ACTION ITEM: Word by word and line by line, write out all of the records.
[[ EXERCISE INPUT open ]]
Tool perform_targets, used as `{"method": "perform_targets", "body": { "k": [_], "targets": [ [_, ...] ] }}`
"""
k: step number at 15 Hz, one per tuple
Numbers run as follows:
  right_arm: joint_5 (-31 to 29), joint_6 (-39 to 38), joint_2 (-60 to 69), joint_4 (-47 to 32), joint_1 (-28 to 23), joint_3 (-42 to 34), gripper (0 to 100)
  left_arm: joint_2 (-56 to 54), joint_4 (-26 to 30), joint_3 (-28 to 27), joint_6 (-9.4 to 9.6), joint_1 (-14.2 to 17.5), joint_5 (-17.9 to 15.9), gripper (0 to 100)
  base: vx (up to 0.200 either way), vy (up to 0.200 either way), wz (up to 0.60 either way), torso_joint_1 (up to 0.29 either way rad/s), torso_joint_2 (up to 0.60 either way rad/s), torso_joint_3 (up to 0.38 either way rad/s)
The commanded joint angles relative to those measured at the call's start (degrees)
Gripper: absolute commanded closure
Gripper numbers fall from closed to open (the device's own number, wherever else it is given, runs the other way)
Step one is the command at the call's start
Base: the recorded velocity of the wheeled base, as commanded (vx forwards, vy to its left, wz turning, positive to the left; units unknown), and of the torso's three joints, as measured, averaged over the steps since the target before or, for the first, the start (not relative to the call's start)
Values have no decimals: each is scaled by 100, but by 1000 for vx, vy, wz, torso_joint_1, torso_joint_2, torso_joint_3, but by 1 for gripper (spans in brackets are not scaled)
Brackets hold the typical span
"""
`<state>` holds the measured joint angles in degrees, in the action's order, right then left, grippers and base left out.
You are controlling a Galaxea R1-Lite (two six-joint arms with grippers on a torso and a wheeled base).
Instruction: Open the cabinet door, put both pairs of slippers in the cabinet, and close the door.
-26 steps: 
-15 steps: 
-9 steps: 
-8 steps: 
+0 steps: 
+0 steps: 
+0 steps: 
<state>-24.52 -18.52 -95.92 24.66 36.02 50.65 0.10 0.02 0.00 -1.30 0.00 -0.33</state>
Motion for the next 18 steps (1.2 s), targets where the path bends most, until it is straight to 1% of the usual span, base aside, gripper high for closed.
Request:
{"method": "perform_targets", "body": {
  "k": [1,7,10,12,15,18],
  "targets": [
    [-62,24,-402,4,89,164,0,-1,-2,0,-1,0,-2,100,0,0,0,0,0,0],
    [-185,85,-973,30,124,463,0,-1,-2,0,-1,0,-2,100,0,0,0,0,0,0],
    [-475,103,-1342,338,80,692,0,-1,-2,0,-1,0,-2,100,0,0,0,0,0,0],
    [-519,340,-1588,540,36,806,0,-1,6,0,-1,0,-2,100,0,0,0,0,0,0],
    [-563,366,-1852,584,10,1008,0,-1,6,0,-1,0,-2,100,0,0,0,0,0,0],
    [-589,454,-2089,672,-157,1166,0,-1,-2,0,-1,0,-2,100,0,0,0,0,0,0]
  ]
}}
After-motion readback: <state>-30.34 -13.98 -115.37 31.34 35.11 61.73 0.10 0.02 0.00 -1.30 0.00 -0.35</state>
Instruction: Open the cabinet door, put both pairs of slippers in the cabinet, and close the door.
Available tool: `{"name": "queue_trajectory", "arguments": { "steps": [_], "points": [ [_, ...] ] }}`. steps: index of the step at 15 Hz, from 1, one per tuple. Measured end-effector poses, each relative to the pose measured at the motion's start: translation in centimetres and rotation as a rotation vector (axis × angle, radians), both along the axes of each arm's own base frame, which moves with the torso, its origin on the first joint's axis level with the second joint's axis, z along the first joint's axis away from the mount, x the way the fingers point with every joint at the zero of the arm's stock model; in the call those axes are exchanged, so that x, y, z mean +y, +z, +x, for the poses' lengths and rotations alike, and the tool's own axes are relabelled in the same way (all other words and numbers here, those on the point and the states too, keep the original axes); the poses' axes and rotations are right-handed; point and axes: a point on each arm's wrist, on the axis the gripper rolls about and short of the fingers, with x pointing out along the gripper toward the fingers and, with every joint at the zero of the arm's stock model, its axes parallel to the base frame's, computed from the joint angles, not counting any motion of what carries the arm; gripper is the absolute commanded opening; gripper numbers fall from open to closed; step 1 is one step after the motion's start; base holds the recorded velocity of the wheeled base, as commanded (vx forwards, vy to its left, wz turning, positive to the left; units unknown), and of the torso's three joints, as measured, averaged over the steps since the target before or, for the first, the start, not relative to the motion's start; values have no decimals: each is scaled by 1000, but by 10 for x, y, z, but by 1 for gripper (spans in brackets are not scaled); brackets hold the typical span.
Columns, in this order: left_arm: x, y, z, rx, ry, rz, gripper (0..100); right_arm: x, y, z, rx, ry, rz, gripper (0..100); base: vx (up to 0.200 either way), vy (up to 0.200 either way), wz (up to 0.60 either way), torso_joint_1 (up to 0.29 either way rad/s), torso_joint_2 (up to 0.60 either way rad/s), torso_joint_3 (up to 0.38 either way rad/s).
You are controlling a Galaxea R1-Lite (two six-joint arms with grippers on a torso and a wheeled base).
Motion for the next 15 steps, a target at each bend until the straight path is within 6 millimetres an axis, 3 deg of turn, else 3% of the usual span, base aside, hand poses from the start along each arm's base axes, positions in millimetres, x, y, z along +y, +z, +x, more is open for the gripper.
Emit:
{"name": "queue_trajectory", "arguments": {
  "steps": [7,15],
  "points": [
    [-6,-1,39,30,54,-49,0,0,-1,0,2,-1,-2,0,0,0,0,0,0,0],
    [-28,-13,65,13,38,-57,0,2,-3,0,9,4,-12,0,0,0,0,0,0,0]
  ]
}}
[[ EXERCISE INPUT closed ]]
EXERCISE SOLUTION:
Tool perform_targets, used as `{"method": "perform_targets", "body": { "k": [_], "targets": [ [_, ...] ] }}`
"""
k: step number at 15 Hz, one per tuple
Numbers run as follows:
  right_arm: joint_5 (-31 to 29), joint_6 (-39 to 38), joint_2 (-60 to 69), joint_4 (-47 to 32), joint_1 (-28 to 23), joint_3 (-42 to 34), gripper (0 to 100)
  left_arm: joint_2 (-56 to 54), joint_4 (-26 to 30), joint_3 (-28 to 27), joint_6 (-9.4 to 9.6), joint_1 (-14.2 to 17.5), joint_5 (-17.9 to 15.9), gripper (0 to 100)
  base: vx (up to 0.200 either way), vy (up to 0.200 either way), wz (up to 0.60 either way), torso_joint_1 (up to 0.29 either way rad/s), torso_joint_2 (up to 0.60 either way rad/s), torso_joint_3 (up to 0.38 either way rad/s)
The commanded joint angles relative to those measured at the call's start (degrees)
Gripper: absolute commanded closure
Gripper numbers fall from closed to open (the device's own number, wherever else it is given, runs the other way)
Step one is the command at the call's start
Base: the recorded velocity of the wheeled base, as commanded (vx forwards, vy to its left, wz turning, positive to the left; units unknown), and of the torso's three joints, as measured, averaged over the steps since the target before or, for the first, the start (not relative to the call's start)
Values have no decimals: each is scaled by 100, but by 1000 for vx, vy, wz, torso_joint_1, torso_joint_2, torso_joint_3, but by 1 for gripper (spans in brackets are not scaled)
Brackets hold the typical span
"""
`<state>` holds the measured joint angles in degrees, in the action's order, right then left, grippers and base left out.
You are controlling a Galaxea R1-Lite (two six-joint arms with grippers on a torso and a wheeled base).
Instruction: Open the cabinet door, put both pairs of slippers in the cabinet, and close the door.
-26 steps: 
-15 steps: 
-9 steps: 
-8 steps: 
+0 steps: 
+0 steps: 
+0 steps: 
<state>-24.52 -18.52 -95.92 24.66 36.02 50.65 0.10 0.02 0.00 -1.30 0.00 -0.33</state>
Motion for the next 18 steps (1.2 s), targets where the path bends most, until it is straight to 1% of the usual span, base aside, gripper high for closed.
Request:
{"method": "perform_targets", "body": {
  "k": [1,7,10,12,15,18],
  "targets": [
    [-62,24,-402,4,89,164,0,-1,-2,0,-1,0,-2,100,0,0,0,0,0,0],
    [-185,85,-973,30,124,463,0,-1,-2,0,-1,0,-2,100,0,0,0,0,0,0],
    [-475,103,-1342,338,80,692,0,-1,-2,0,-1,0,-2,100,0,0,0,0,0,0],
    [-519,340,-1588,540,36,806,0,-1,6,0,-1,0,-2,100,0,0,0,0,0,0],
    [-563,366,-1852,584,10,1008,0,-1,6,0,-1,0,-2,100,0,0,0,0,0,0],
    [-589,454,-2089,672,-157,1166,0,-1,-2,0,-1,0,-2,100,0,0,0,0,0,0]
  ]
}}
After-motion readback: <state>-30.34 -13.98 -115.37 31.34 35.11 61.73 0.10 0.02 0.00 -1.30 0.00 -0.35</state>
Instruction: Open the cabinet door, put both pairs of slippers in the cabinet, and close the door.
Available tool: `{"name": "queue_trajectory", "arguments": { "steps": [_], "points": [ [_, ...] ] }}`. steps: index of the step at 15 Hz, from 1, one per tuple. Measured end-effector poses, each relative to the pose measured at the motion's start: translation in centimetres and rotation as a rotation vector (axis × angle, radians), both along the axes of each arm's own base frame, which moves with the torso, its origin on the first joint's axis level with the second joint's axis, z along the first joint's axis away from the mount, x the way the fingers point with every joint at the zero of the arm's stock model; in the call those axes are exchanged, so that x, y, z mean +y, +z, +x, for the poses' lengths and rotations alike, and the tool's own axes are relabelled in the same way (all other words and numbers here, those on the point and the states too, keep the original axes); the poses' axes and rotations are right-handed; point and axes: a point on each arm's wrist, on the axis the gripper rolls about and short of the fingers, with x pointing out along the gripper toward the fingers and, with every joint at the zero of the arm's stock model, its axes parallel to the base frame's, computed from the joint angles, not counting any motion of what carries the arm; gripper is the absolute commanded opening; gripper numbers fall from open to closed; step 1 is one step after the motion's start; base holds the recorded velocity of the wheeled base, as commanded (vx forwards, vy to its left, wz turning, positive to the left; units unknown), and of the torso's three joints, as measured, averaged over the steps since the target before or, for the first, the start, not relative to the motion's start; values have no decimals: each is scaled by 1000, but by 10 for x, y, z, but by 1 for gripper (spans in brackets are not scaled); brackets hold the typical span.
Columns, in this order: left_arm: x, y, z, rx, ry, rz, gripper (0..100); right_arm: x, y, z, rx, ry, rz, gripper (0..100); base: vx (up to 0.200 either way), vy (up to 0.200 either way), wz (up to 0.60 either way), torso_joint_1 (up to 0.29 either way rad/s), torso_joint_2 (up to 0.60 either way rad/s), torso_joint_3 (up to 0.38 either way rad/s).
You are controlling a Galaxea R1-Lite (two six-joint arms with grippers on a torso and a wheeled base).
Motion for the next 15 steps, a target at each bend until the straight path is within 6 millimetres an axis, 3 deg of turn, else 3% of the usual span, base aside, hand poses from the start along each arm's base axes, positions in millimetres, x, y, z along +y, +z, +x, more is open for the gripper.
Emit:
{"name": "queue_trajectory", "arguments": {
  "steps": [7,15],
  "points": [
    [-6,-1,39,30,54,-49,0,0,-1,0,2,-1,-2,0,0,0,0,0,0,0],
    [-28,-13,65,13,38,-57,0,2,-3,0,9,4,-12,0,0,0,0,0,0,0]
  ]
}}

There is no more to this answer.